The revolution of big data

Hadoop tools come to the rescue and answer a few challenging questions raised by big data. How can you store and manage a mixture of structured and unstructured data sitting across a vast storage network? How can given information be accessed quickly? How can you control the big data system in an enhanced scalable and flexible fashion?

The Hadoop framework lets data volumes increase while controlling the processing time. Without diving into the Hadoop technology stack, which is out of the scope of this book, it might be important to examine a few tools available under the umbrella of the Hadoop project and within its ecosystem:

  • Ambari: Hadoop management and monitoring

  • Hadoop: Hadoop distributed storage platform

  • HBase: Hadoop NoSQL non-relational database

  • Hive: Hadoop data warehouse

  • Hue: Hadoop web interface for analyzing data

  • MapReduce: Algorithm used by Hadoop MR component

  • Pig: Data analysis high-level language

  • Storm: Distributed real-time computation system

  • Yarn: MapReduce in Hadoop version 2

  • ZooKeeper: Hadoop centralized configuration system

  • Flume: Service mechanism for data collection and streaming

  • Mahout: Scalable machine learning platform

  • Avro: Data serialization platform

Apache Spark is another amazing alternative to process large amounts of data that a typical MapReduce cannot provide. Typically, Spark can run on top of Hadoop or standalone. Hadoop uses HDFS as its default file system. It is designed as a distributed file system that provides a high throughput access to application data.
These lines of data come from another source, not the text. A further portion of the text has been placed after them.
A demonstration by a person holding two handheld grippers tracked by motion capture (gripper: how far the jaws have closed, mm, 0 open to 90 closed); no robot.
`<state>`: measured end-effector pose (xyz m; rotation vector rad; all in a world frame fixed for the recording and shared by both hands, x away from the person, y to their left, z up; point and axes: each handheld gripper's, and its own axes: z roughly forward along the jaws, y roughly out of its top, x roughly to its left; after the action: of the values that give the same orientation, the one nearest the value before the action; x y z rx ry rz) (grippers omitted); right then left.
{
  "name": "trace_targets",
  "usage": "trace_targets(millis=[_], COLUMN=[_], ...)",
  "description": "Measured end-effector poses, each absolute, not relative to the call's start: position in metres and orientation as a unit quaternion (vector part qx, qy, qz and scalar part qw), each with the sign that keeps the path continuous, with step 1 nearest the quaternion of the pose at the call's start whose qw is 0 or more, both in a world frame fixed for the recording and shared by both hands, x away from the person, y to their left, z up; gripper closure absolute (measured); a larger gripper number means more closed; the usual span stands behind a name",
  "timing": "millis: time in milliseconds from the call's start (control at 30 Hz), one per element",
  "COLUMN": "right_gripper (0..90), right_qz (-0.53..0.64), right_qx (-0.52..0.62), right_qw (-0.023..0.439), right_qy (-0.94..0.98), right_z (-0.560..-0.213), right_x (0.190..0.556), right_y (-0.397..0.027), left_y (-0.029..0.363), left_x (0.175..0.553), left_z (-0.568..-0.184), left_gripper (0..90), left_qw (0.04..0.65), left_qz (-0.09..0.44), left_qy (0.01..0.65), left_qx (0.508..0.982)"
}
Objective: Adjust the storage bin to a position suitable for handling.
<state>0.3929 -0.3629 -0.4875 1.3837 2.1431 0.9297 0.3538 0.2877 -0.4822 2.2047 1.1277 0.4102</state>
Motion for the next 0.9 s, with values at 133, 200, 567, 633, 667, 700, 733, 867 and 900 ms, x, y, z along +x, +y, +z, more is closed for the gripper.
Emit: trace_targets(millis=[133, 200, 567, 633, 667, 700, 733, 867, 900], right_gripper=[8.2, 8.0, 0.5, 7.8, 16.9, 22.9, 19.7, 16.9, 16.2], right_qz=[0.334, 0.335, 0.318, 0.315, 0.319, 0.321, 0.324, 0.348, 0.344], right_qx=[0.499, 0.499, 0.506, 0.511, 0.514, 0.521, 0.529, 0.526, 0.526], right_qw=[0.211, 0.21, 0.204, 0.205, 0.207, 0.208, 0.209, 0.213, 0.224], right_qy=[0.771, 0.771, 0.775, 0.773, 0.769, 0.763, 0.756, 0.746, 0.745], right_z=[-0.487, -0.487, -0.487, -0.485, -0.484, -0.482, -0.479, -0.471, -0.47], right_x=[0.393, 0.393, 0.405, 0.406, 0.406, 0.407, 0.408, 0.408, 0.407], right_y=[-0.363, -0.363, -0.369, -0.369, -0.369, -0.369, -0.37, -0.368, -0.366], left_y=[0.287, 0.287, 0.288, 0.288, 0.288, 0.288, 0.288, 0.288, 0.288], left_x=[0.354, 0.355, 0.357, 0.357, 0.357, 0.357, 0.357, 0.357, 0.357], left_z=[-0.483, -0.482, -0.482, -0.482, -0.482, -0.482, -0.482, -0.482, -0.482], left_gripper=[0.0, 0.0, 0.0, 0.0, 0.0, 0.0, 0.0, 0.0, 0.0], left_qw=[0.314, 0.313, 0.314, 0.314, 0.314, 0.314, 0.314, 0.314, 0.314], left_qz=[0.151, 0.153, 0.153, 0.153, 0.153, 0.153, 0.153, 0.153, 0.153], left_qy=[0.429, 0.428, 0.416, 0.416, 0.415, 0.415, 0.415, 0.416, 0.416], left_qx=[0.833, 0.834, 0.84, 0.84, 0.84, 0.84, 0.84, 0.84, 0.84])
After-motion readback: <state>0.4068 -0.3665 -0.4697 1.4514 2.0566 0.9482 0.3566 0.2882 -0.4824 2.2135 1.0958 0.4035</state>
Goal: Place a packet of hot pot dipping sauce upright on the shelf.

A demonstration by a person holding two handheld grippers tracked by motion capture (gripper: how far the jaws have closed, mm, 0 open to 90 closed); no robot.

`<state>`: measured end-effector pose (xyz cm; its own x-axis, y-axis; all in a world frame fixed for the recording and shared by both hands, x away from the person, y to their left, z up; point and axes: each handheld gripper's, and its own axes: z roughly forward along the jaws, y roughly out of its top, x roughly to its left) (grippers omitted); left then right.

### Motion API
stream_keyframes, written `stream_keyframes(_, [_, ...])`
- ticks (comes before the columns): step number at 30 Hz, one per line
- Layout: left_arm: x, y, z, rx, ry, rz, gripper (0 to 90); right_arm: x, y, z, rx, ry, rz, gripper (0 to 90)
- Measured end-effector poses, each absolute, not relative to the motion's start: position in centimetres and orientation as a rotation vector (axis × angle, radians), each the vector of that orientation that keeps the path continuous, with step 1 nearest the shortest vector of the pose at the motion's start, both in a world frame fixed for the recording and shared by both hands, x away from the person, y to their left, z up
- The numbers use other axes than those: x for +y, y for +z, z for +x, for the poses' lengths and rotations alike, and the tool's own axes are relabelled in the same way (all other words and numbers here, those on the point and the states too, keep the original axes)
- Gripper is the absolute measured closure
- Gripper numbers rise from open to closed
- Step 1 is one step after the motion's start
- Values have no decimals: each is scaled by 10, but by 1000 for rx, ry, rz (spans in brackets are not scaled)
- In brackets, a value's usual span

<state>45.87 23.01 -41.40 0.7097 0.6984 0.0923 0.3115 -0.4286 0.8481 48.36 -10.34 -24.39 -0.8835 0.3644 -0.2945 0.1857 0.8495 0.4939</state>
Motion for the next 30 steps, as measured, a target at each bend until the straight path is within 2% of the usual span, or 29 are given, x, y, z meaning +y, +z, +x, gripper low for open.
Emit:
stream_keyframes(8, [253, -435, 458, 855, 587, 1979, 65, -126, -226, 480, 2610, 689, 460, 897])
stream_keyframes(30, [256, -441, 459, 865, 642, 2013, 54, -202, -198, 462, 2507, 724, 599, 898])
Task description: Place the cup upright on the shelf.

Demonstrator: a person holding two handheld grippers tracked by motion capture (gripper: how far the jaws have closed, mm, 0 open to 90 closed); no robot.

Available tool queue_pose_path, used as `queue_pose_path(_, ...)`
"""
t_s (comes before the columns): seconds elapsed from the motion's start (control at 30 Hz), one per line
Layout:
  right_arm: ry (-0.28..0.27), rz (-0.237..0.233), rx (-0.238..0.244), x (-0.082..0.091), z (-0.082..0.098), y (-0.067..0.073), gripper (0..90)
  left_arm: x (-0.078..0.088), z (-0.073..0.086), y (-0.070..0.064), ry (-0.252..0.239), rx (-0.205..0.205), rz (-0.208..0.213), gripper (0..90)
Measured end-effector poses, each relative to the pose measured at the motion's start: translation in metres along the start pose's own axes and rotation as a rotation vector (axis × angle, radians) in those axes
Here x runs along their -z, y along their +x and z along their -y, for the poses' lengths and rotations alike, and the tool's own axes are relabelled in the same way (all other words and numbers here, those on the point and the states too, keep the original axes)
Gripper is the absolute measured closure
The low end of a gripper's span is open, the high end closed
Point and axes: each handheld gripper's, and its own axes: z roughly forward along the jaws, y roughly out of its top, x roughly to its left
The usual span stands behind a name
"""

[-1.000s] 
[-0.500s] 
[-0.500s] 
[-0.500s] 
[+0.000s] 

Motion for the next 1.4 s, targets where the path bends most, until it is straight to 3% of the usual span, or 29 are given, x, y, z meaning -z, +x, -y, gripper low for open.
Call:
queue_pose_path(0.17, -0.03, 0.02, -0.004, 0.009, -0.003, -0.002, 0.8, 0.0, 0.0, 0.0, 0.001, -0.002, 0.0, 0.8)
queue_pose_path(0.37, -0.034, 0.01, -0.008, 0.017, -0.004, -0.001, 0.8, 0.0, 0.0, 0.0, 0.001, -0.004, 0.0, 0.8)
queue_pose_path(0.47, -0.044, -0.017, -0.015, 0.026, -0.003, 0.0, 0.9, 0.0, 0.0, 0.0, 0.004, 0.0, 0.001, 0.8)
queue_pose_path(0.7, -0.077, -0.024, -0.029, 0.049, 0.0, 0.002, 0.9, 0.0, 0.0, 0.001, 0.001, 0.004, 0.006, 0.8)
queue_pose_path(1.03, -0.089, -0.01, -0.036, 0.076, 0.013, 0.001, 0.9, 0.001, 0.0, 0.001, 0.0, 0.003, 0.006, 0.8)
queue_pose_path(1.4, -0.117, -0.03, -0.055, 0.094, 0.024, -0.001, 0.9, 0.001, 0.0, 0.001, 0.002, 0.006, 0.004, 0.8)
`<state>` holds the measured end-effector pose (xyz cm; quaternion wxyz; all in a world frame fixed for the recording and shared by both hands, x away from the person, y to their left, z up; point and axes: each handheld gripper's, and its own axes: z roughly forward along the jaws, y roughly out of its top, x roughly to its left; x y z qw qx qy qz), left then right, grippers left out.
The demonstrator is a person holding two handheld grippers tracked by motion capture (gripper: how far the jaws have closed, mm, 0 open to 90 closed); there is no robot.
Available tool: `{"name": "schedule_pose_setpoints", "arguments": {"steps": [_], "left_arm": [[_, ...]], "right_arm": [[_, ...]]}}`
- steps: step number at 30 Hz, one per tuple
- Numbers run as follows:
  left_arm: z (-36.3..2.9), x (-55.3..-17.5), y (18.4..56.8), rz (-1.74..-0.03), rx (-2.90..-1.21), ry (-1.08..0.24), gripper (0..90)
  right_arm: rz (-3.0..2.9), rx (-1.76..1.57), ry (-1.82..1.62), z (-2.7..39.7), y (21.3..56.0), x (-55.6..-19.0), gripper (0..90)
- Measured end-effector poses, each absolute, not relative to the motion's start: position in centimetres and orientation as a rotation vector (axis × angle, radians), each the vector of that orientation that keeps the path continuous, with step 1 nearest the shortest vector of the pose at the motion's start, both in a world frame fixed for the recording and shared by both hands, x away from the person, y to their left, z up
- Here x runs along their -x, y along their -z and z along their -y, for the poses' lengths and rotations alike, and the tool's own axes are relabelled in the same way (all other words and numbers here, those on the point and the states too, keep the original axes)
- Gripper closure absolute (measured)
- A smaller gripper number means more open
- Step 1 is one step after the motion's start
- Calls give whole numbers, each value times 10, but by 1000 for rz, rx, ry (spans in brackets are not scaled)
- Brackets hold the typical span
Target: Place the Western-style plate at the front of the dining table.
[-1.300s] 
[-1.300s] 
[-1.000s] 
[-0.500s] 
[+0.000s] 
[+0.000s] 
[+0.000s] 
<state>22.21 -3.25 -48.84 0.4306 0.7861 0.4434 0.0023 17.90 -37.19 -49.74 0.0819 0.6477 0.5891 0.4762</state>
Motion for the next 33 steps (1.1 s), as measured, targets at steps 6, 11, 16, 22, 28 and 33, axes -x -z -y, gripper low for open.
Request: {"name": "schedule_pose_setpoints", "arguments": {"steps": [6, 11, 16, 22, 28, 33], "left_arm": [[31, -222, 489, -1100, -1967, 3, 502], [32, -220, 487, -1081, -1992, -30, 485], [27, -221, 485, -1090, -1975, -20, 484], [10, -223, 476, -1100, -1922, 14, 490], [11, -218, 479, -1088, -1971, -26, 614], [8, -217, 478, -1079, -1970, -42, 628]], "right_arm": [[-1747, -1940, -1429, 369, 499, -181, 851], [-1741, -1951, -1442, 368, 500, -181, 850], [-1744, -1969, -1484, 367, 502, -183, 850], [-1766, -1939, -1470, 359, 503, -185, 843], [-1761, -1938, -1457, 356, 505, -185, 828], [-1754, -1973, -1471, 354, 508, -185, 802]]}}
The big data tools (Hadoop/Spark) sound very promising. On the other hand, while launching a project on a terabyte-scale, it might go quickly into a petabyte-scale. A traditional solution is found by adding more clusters. However, operational teams may face more difficulties with manual deployment, change management and most importantly, performance scaling. Ideally, when actively working on a live production setup, users should not experience any sort of service disruption. Adding then an elasticity flavor to the Hadoop infrastructure in a scalable way is imperative. How can you achieve this? An innovative idea is using the cloud.

Note

Some of the most recent functional programming languages are Scala and R. Scala can be used to develop applications that interact with Hadoop and Spark. R language has become very popular for data analysis, data processing, and descriptive statistics. Integration of Hadoop with R is ongoing; RHadoop is one of the R open source projects that exposes a rich collection of packages to help the analysis of data with Hadoop. To read more about RHadoop, visit the official GitHub project page found at https://github.com/RevolutionAnalytics/RHadoop/wiki

A key of big data success

Cloud computing technology might be a satisfactory solution by eliminating large upfront IT investments. A scalable approach is essential to let businesses easily scale out infrastructure. This can be simple by putting the application in the cloud and letting the provider supports and resolves the big data management scalability problem.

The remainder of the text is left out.